DATA SHOWN:
=== Begin Enclosure ===

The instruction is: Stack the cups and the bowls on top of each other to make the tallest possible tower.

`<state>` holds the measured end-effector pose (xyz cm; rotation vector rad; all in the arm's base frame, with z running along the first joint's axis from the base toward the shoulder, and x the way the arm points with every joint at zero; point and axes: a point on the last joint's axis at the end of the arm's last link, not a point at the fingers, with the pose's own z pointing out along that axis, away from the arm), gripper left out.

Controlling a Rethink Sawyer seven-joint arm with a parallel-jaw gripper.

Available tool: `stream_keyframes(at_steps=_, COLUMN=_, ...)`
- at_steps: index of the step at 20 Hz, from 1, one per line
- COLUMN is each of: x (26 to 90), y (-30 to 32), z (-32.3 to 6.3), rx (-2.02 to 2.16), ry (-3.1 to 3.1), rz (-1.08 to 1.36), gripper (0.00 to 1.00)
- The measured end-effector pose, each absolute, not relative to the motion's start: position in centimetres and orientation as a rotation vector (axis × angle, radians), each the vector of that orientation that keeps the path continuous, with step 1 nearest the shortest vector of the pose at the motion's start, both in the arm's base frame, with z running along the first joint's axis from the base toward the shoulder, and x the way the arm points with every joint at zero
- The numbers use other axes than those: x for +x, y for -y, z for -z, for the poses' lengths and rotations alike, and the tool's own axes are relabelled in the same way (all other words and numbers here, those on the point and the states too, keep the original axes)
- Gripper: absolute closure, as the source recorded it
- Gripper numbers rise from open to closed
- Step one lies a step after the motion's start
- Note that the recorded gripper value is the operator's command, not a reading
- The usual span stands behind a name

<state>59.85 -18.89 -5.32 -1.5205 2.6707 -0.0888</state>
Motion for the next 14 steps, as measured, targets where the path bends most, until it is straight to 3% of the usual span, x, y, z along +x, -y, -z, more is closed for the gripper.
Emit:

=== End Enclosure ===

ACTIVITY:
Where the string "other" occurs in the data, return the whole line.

RESPONSE TO THIS EXERCISE:
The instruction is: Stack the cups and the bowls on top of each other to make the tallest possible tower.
- The numbers use other axes than those: x for +x, y for -y, z for -z, for the poses' lengths and rotations alike, and the tool's own axes are relabelled in the same way (all other words and numbers here, those on the point and the states too, keep the original axes)

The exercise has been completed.